深度学习中,我们经常会遇到需要添加mask的场景,如:
- nlp中为了长度对齐,需要补齐长度,但在计算attention时会将补齐位置mask掉从而不参与attention计算;
- mask相关的预训练任务,如MLM、MAE等,需要mask掉被遮盖的token,以完成预测的预训练任务;
- swin中,在做shift操作后,为了防止原本物理位置不相邻的区域产生交互,需要进行mask attention。

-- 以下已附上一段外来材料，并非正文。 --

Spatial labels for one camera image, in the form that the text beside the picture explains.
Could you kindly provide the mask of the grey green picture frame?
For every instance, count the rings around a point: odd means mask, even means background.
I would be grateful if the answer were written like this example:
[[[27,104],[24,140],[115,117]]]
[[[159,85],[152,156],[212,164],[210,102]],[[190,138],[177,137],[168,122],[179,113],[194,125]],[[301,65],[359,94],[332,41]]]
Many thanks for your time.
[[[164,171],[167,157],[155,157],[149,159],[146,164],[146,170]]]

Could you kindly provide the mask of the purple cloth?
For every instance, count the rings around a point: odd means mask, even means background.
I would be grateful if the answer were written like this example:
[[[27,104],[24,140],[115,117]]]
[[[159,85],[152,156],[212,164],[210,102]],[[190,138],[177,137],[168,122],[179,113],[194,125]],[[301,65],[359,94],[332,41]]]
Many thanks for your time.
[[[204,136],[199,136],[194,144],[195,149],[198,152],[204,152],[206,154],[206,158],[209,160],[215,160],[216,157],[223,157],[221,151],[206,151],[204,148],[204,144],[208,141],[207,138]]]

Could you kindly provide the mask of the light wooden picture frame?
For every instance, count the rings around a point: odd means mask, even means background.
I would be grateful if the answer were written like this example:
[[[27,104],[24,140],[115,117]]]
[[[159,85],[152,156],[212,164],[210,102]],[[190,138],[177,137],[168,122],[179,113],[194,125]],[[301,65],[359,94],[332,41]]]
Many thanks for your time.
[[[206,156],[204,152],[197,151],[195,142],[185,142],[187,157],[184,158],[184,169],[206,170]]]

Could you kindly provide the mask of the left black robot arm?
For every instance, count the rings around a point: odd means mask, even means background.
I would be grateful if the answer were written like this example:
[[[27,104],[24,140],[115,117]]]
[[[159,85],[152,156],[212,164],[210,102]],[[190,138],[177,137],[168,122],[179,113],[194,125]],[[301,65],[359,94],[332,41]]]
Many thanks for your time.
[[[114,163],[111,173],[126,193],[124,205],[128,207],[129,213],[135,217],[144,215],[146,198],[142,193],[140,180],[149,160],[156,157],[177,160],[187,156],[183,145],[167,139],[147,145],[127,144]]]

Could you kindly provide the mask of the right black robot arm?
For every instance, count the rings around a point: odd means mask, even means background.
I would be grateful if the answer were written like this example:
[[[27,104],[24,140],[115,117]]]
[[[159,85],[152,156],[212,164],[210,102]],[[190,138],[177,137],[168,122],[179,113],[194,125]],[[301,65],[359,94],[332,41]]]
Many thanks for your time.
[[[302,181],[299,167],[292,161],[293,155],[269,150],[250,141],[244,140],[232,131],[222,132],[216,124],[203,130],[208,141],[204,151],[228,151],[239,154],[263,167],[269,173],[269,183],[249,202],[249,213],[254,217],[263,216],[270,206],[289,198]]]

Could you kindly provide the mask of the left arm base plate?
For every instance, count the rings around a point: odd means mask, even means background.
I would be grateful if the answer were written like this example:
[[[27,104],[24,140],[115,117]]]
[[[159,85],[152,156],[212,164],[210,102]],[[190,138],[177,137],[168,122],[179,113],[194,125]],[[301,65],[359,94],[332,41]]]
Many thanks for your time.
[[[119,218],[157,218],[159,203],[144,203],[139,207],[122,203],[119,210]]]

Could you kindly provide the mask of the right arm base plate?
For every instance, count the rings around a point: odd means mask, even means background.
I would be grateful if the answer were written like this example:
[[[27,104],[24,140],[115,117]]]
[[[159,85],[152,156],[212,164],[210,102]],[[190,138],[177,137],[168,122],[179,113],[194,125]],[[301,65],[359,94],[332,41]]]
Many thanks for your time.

- 计算loss时想忽略掉一些不想用来计算该loss的样本。
样例
在attention操作中,在计算attn softmax前,将被mask位置的logits设置为一个很小的数,如-10000,在计算softmax后,就会抑制掉这些位置的作用,代码如下:
class Attention(nn.Module):
def __init__(self, dim, num_heads=8, qkv_bias=False, qk_scale=None, attn_drop=0., proj_drop=0., with_qkv=True):
super().__init__()
self.num_heads = num_heads
head_dim = dim // num_heads
self.scale = qk_scale or head_dim ** -0.5 # 分母根号d
self.with_qkv = with_qkv
if self.with_qkv:
self.qkv = nn.Linear(dim, dim * 3, bias=qkv_bias)
self.proj = nn.Linear(dim, dim)
self.proj_drop = nn.Dropout(proj_drop)
self.attn_drop = nn.Dropout(attn_drop)
def forward(self, x, attention_mask=None):
B, N, C = x.shape
if self.with_qkv:
qkv = self.qkv(x).reshape(B, N, 3, self.num_heads, C // self.num_heads).permute(2, 0, 3, 1, 4)
q, k, v = qkv[0], qkv[1], qkv[2]
else:
qkv = x.reshape(B, N, self.num_heads, C // self.num_heads).permute(0, 2, 1, 3)
q, k, v = qkv, qkv, qkv
attn = (q @ k.transpose(-2, -1)) * self.scale
if attention_mask is not None:
attention_mask = attention_mask.to(dtype=attn.dtype)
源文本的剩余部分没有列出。